Après avoir déclenché une bronca dans la moitié droite de l'Assemblée, le geste de l'élue pourrait surtout lui valoir une suspension. La présidente de l'Assemblée nationale lui a en tout cas immédiatement signifié un "rappel à l'ordre" et une "inscription au procès-verbal" dans l'attente d'éventuelles sanctions supplémentaires. Yaël Braun-Pivet n'a en revanche annoncé aucune procédure disciplinaire en lien avec la tenue vestimentaire des députés de la NUPES ayant participé au happening. Et pour cause : ce dernier ne constitue pas en soi une entorse au règlement en vigueur pour les députés.

Comme l'a précisé la vice-présidente de l'Assemblée nationale Elodie Jacquier-Laforge au micro de LCP, il n'y a en effet "rien dans le règlement ou dans l'Instruction Générale du Bureau qui permette de sanctionner un collègue qui arborerait une couleur ou une autre". "Matériellement, dans le règlement, il n'est pas interdit d'avoir plutôt telle ou telle couleur sur soi", résume la députée Renaissance de la 9e circonscription de l'Isère.

Depuis 2018, certaines règles vestimentaires sont toutefois imposées dans l'hémicycle. Ajouté à cette occasion au règlement de l'Assemblée nationale, l'article 9 stipule que "la tenue vestimentaire adoptée par les députés dans l’hémicycle doit rester neutre et s’apparenter à une tenue de ville. Elle ne saurait être le prétexte à la manifestation de l’expression d’une quelconque opinion : est ainsi notamment prohibé le port de tout signe religieux ostensible, d’un uniforme, de logos ou messages commerciaux ou de slogans de nature politique."

Le même article indique cependant, en préambule, que l'expression à l'intérieur de l'hémicycle doit être "exclusivement orale". Ce point, qui avait été central dans la décision du Bureau de l'Assemblée nationale de suspendre Sébastien Delogu pour deux semaines, a d'ailleurs été rappelé par Yaël Braun-Pivet en introduction de la séance du 4 juin, au moment où les députés de la NUPES se sont levés pour former le drapeau palestinien.

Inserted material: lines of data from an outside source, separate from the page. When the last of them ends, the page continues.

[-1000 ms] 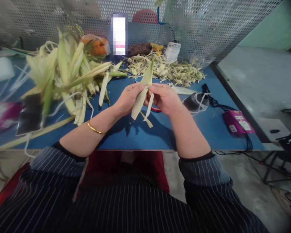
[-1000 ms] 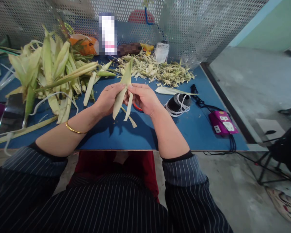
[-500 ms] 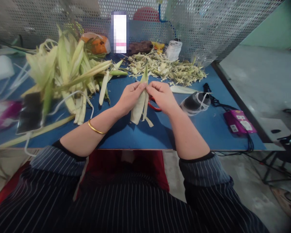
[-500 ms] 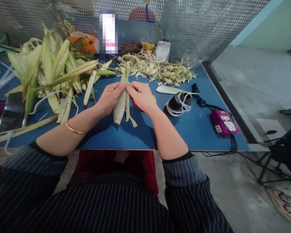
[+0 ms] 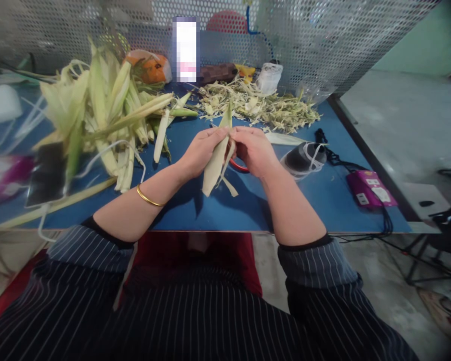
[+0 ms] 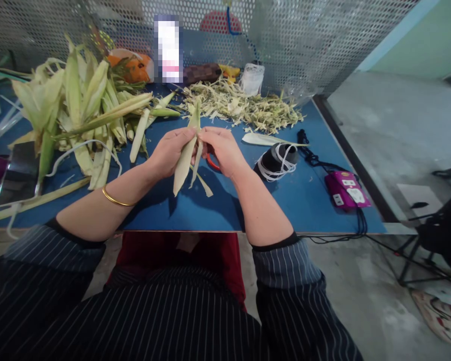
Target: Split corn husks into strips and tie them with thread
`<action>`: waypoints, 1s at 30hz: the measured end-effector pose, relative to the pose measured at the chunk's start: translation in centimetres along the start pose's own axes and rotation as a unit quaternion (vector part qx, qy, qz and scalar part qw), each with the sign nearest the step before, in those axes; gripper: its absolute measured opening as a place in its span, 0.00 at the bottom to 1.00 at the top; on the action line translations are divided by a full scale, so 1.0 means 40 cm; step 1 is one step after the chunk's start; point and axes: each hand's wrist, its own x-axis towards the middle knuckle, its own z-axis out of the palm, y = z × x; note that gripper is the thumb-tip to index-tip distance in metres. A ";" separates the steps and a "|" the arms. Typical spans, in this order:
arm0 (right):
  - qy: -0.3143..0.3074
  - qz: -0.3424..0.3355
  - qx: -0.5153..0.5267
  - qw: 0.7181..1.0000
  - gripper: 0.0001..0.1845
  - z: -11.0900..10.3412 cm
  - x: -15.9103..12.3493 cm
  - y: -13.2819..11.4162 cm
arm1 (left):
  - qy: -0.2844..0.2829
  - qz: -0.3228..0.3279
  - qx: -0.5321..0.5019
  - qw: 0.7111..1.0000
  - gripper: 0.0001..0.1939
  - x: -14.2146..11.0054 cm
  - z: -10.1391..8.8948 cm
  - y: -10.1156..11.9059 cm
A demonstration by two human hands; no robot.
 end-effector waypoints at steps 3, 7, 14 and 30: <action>0.050 -0.059 -0.109 0.991 0.22 0.000 -0.001 -0.004 | 0.023 -0.006 0.021 0.999 0.19 -0.002 0.000 -0.001; 0.074 -0.092 -0.197 0.973 0.25 -0.001 -0.002 -0.012 | 0.040 -0.014 0.030 0.999 0.18 0.001 -0.002 -0.010; 0.058 -0.062 -0.156 0.984 0.25 0.013 -0.007 -0.012 | 0.079 0.021 0.017 0.996 0.16 0.007 0.001 -0.014; 0.019 0.015 -0.029 0.999 0.25 -0.001 -0.007 -0.027 | 0.060 -0.013 0.015 0.998 0.17 -0.004 0.010 0.013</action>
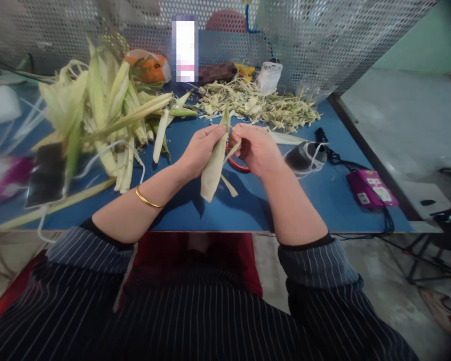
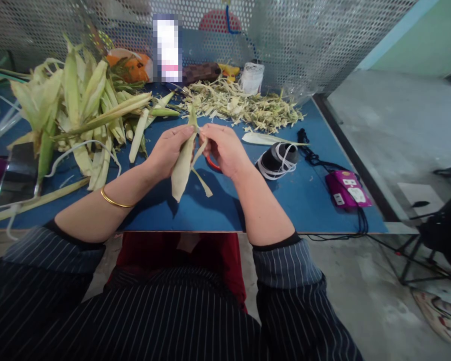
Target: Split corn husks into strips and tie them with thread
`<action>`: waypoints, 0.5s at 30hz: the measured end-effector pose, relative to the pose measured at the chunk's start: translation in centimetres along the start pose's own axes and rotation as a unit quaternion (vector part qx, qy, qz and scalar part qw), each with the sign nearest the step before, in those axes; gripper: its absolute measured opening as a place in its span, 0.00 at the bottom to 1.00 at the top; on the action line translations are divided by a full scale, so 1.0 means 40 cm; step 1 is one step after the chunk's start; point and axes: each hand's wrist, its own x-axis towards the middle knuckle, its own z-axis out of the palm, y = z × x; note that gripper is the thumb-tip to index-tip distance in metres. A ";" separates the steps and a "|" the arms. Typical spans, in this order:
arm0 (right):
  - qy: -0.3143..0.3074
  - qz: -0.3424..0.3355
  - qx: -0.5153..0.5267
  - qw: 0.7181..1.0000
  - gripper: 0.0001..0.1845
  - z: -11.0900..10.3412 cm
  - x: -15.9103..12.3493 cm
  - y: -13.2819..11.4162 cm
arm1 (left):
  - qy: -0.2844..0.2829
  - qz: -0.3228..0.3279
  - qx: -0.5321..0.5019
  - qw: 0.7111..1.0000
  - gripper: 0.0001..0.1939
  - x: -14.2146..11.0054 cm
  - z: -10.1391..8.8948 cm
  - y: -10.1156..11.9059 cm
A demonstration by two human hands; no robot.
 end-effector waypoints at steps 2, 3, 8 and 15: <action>0.008 0.000 0.000 1.000 0.25 -0.011 0.001 -0.012 | 0.026 -0.002 0.009 1.000 0.17 0.005 -0.006 -0.001; 0.014 0.000 0.001 1.000 0.26 -0.018 0.001 -0.019 | 0.042 -0.005 0.016 0.999 0.17 0.009 -0.010 -0.002; 0.012 0.000 0.029 1.000 0.29 -0.046 -0.007 -0.063 | 0.144 -0.035 0.033 0.988 0.19 0.046 -0.048 -0.017; -0.009 0.050 0.038 0.998 0.26 -0.044 -0.013 -0.065 | 0.203 -0.050 0.001 0.978 0.17 0.077 -0.080 -0.015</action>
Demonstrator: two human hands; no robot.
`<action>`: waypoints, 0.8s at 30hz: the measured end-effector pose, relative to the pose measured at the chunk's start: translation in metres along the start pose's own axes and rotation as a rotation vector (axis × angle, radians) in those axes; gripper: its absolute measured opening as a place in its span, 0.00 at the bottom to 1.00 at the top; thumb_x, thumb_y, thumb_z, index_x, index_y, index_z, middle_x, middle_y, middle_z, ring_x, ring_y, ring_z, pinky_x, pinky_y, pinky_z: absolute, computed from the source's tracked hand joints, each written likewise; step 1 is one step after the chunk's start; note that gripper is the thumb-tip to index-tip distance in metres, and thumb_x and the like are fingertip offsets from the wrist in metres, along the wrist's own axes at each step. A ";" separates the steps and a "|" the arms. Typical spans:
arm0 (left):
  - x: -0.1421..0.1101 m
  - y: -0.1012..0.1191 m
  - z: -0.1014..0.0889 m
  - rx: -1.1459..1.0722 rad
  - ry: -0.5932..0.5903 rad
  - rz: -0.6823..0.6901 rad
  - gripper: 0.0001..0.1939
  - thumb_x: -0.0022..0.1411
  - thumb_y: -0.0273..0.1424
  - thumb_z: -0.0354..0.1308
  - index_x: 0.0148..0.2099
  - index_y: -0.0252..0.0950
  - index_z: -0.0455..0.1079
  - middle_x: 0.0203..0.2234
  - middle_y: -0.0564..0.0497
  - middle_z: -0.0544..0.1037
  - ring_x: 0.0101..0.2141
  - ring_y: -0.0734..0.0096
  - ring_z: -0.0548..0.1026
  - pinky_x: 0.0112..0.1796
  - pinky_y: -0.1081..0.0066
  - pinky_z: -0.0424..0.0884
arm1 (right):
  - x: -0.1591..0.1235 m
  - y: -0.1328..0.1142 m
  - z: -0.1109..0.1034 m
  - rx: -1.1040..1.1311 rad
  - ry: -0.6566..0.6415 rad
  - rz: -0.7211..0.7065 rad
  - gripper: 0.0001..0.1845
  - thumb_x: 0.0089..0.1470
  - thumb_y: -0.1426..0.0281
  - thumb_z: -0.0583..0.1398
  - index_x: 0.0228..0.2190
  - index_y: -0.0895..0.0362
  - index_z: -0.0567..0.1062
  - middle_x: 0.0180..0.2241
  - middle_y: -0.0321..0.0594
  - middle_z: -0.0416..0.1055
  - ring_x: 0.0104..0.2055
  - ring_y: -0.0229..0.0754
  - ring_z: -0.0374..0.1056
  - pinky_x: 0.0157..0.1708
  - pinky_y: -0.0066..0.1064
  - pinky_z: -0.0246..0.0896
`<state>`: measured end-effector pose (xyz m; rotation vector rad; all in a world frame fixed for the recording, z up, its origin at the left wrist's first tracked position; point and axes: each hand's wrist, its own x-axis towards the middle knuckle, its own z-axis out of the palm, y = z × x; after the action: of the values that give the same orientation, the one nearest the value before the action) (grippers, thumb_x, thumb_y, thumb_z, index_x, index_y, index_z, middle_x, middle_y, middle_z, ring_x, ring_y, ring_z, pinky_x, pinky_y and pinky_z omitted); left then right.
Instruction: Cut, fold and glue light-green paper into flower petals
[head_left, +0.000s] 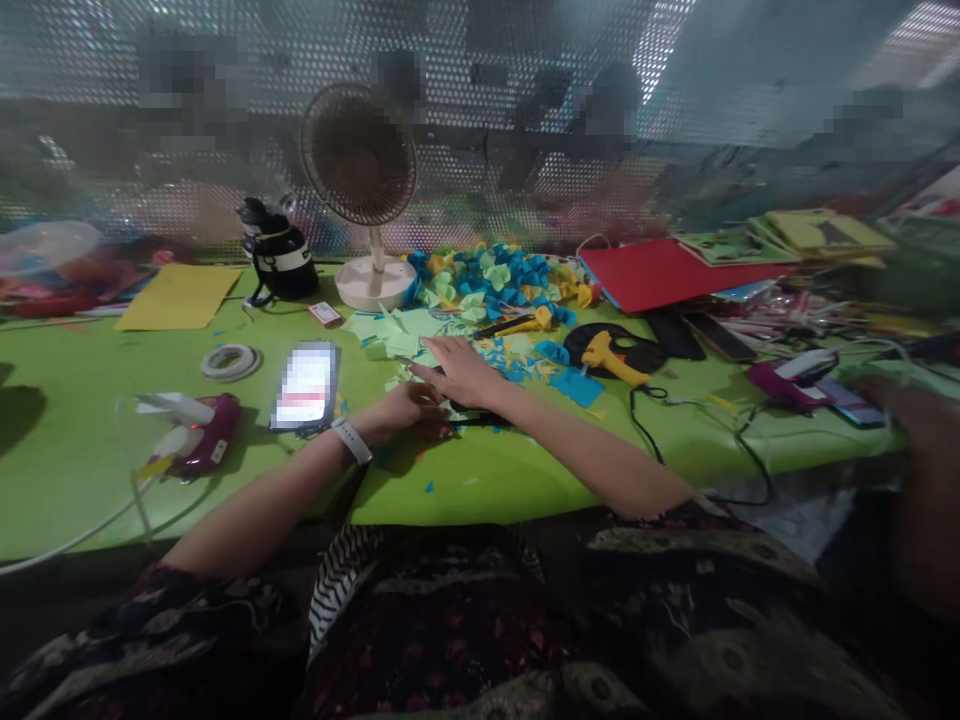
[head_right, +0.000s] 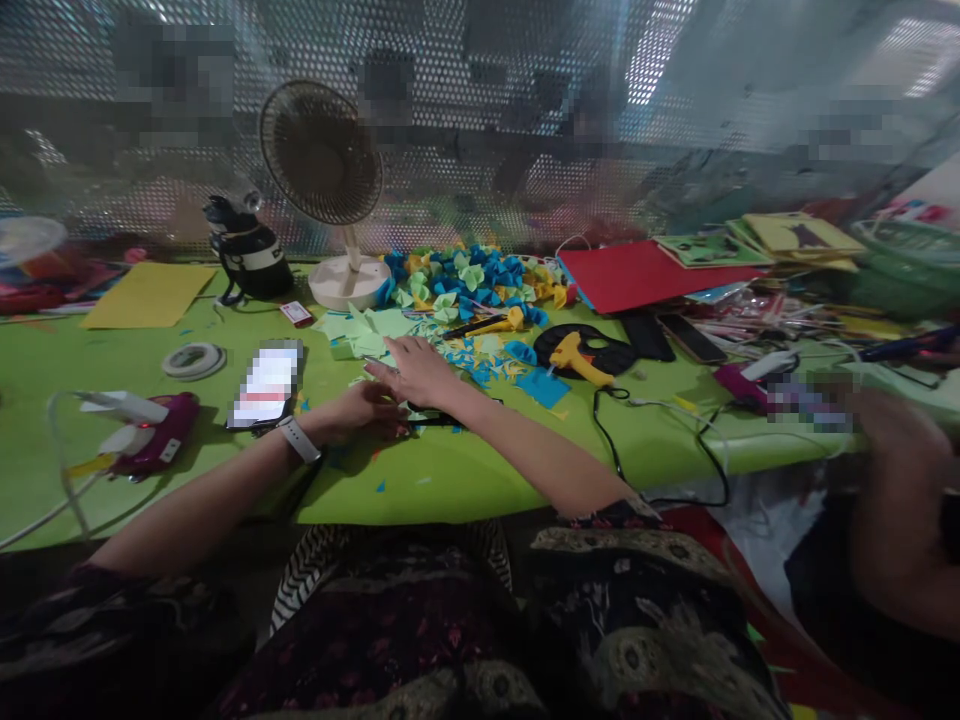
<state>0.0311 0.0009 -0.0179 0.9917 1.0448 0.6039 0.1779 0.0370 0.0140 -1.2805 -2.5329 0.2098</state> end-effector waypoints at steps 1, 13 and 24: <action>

En l'occurrence, ces derniers ont donc, d'une certaine manière, contourné habilement le règlement. S'ils ont bien veillé à porter exclusivement des vêtements pouvant être associés à une "tenue de ville", restant ainsi dans les clous de l'article 9, ils ont tout de même réussi à porter leur message de soutien par un autre biais que l'expression orale.